One area in which ML is already proving its worth is in procurement, sifting through data to wean out potential problem tenders and reduce losses.

While a human is unable to process such vast amounts, ML allows software to sift through, spot patterns and act accordingly – saving time, effort and money.

A competitive edge

The advantages aren’t restricted to huge organisations with masses of digital data; the ability to predict potential challenges before they happen can have huge benefits on the ability to generate more profit and reduce the likelihood of a loss – something relevant to businesses of all sizes.

And it’s not just a white-collar application either, Paul says.

“In the construction industry for example, ML has huge scope to save time and cut costs. From identifying site risks from photographs to improving design quality, the potential is there – it just needs to be taken up.”

The barriers

While ML technology is making inroads in the business world, there is still a long way to go.

Paul believes that this is due, in part, to firms either not knowing about it, not knowing how it can be applied or not having a need for it.

“To make full use of ML and its true potential, it needs someone in the business to understand the potential for this data,” he added.

“This really highlights the necessity for each firm to have access to a digital expert at a high level within the organisation. 

“These are the people who can spot the need and opportunities to monetise data assets within established businesses, creating new revenue streams or increasing profit from a service or product.”

What now?

One (the only?) upside of the recent pandemic and accompanying lockdowns is the more rapid digitalisation of industries that had traditionally been somewhat resistant.

Paul said: “We’re seeing more and more businesses expand their digital horizons, so the adoption and application of ML will follow suit over the coming months and years.

“We have seen already that momentum is growing. Universities have started degree courses in ML to produce the data scientists the country needs to exploit these technologies.
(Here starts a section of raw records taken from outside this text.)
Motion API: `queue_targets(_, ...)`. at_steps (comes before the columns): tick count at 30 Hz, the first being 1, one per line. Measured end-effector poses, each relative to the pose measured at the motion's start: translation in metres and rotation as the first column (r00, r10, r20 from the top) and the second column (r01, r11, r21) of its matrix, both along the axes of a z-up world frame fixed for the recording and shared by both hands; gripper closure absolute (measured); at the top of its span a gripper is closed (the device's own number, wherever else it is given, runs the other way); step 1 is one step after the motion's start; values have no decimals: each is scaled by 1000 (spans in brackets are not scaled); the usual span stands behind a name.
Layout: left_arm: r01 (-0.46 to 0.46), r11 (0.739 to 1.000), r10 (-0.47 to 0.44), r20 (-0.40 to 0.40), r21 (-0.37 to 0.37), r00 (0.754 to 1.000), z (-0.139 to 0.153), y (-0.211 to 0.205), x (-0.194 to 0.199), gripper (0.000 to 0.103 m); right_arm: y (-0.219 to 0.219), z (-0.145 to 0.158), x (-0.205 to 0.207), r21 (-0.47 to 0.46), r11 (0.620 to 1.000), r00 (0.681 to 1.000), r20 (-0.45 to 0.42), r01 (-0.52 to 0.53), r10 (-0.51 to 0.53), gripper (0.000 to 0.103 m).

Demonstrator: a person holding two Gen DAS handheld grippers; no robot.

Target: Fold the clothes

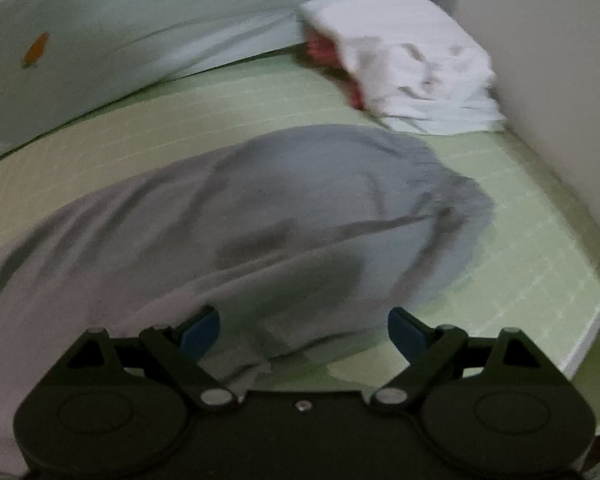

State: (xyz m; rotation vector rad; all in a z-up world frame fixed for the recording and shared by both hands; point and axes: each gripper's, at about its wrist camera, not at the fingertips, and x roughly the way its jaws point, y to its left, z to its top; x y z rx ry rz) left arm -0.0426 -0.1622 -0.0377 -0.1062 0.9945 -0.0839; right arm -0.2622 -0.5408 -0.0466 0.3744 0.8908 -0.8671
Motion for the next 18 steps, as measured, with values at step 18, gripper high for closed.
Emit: queue_targets(18,312,943,-317,21,117,948,-8,98,55,20,274,5,151,-35,966,959,117,-257,259,9)
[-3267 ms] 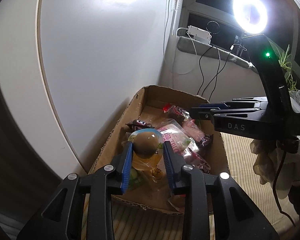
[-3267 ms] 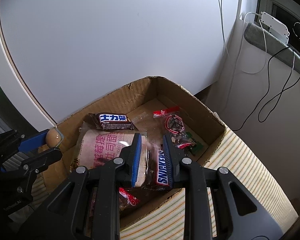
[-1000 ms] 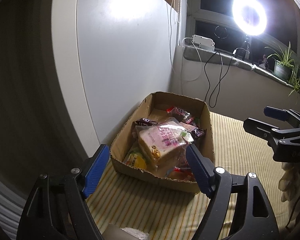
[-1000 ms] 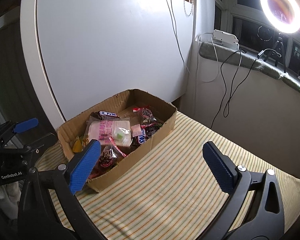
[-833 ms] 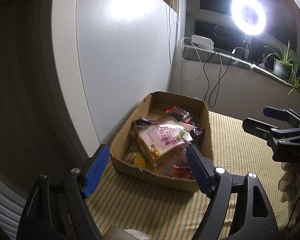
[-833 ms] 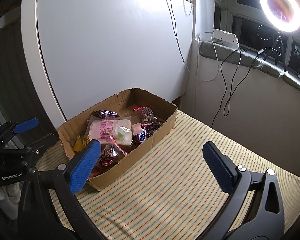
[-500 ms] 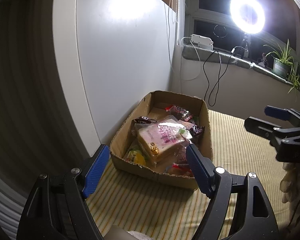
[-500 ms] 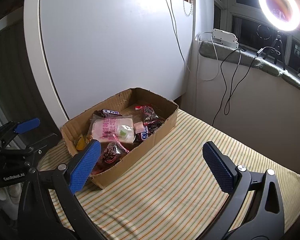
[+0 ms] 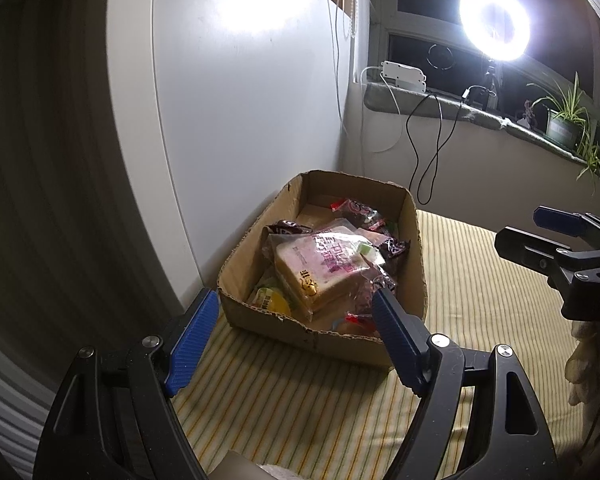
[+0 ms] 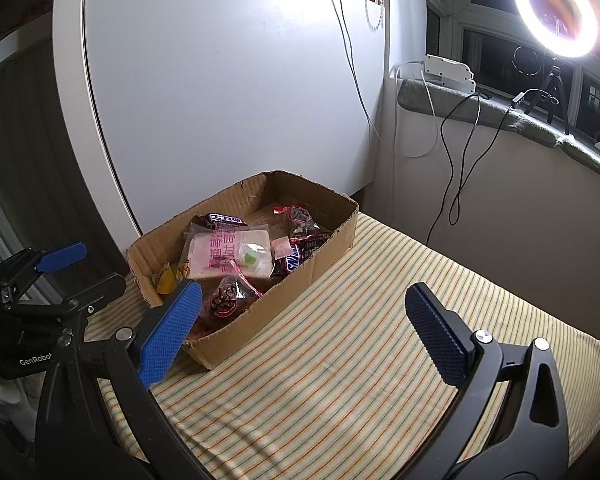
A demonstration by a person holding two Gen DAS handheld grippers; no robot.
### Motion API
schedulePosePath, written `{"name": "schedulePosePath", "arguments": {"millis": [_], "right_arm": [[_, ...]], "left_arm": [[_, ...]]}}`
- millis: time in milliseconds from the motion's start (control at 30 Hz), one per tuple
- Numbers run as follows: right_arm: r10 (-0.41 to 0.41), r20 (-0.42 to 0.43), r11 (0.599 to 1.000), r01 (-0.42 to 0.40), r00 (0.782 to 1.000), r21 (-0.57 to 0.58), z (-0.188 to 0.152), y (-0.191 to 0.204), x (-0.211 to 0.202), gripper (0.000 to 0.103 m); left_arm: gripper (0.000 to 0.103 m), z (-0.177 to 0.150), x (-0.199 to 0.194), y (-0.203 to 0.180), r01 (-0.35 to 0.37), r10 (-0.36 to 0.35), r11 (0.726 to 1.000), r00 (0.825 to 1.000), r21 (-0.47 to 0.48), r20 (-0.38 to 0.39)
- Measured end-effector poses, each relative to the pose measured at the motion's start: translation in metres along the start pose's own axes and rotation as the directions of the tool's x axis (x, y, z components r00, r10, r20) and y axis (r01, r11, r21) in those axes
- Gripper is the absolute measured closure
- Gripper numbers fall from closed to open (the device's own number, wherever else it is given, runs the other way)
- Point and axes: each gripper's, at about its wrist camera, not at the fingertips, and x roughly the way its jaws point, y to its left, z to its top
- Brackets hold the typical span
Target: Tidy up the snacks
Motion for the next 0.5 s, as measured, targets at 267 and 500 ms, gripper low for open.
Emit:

“The more data businesses digitally collect, the more opportunity there is to do something clever with it – even in the most unexpected of industries, such as the work Google has been doing using AI and satellite data to prevent illegal fishing.”

However, Paul is also keen to stress that ML is only as good as the data it is supplied with.

“The adage of ‘rubbish in, rubbish out’ rings even truer where ML is concerned, as it can only work and learn from the data it has been supplied with.

“It goes without saying that if this data is poor, the results it predicts are likely to be at best useless and at worst, actively damaging.

“This is why companies need digital experts on board; to make sure they’re not just using data for data’s sake. A tech expert’s input can make sure any company, no matter their size or industry, makes the most of the data they have.”

Because ultimately, ML is about making efficiencies, learning from experience and cutting costs – and which industries can afford to miss out on that?